Cappadokia -lunedì

Oggi è il giorno della festa dei bambini e dalla piazza principale di Urgup si sente la musica registrata e le parole dell’autorità. Andiamo nel punto panoramico e, insieme ai ragazzini delle medie che fanno da spola tra la piazza e la rupe, guardiamo i festeggiamenti. In piazza ci sono tutti: capi militari e politici al gran completo che assistono alle performance che tutte le scuole presentano. Sono tante danze, tradizionali o meno, il cui argomento è uno solo: la bandiera Turca. Un enorme foto del padre della patria troneggia su tutto. All’inno anche i ragazzetti delle medie fuggiaschi cantano. Tra di noi scherziamo: se fossimo in Italia ci sarebbero almeno tre contro-manifestazioni.

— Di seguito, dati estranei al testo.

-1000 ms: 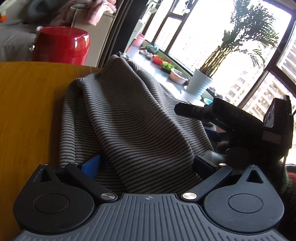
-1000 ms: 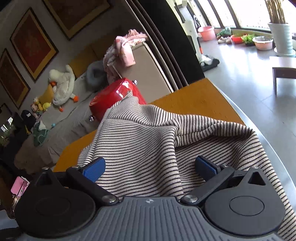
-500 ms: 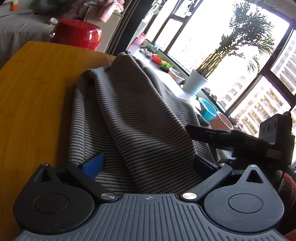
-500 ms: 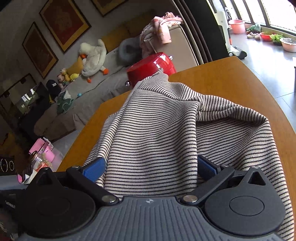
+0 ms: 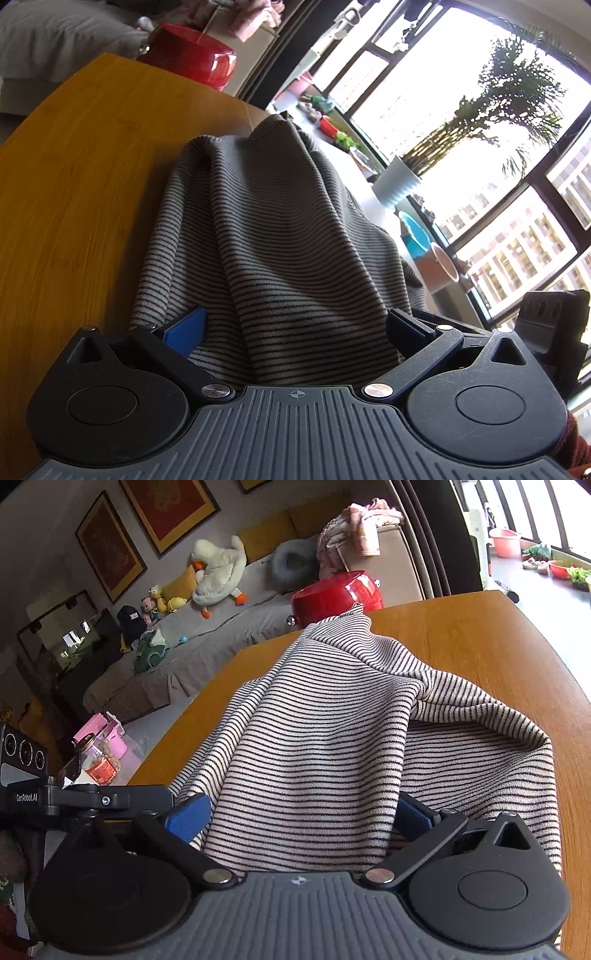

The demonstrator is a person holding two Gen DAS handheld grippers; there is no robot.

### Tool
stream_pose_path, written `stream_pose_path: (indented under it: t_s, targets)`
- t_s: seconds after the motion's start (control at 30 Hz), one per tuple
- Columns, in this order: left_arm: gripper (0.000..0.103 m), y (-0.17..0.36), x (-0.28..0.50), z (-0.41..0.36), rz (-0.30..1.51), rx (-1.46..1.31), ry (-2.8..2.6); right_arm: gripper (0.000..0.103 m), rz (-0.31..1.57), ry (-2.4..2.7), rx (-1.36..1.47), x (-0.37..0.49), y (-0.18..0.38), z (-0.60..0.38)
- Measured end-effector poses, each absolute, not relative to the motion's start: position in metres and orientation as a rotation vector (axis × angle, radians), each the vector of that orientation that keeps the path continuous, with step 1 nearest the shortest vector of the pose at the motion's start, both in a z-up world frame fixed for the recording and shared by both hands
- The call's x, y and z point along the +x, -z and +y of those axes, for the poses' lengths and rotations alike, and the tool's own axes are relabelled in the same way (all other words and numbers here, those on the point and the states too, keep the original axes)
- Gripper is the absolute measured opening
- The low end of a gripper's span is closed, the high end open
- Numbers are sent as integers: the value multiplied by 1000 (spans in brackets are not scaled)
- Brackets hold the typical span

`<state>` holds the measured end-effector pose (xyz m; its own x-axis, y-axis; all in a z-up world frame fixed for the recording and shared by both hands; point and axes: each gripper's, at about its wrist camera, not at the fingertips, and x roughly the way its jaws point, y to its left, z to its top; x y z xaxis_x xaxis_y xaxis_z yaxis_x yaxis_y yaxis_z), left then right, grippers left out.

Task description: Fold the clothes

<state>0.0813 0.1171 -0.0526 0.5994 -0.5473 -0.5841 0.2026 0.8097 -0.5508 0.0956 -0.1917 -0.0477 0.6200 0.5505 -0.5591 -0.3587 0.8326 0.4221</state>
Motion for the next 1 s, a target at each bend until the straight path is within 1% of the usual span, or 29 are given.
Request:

Germano e Sergio vogliono andare a fare un giro nella profonda Cappadokia e risaliamo in macchina andando ancora più a sud. Dopo che Mustafa (la giuda di ieri) mi ha raccontato la storia delle casette di pietra il paesaggio acquista un altro significato: una decina di anni fa lo stato ha vietato ai paesani di vivere nelle grotte dove ancora abitavano e gli ha costruito delle casette, del tutto uguali alle case dei nostri terremotati, una decina per paesello, tutte vicine e squadrate, con pannelli solari, acqua ed elettricità. Ogni paesello è distante dagli altri. Donne infagottate, bambini che lavorano e polvere. Una povertà profonda che dalla macchina si vede di sfuggita ed è incredibile che il turismo non sia riuscita a scalfirla.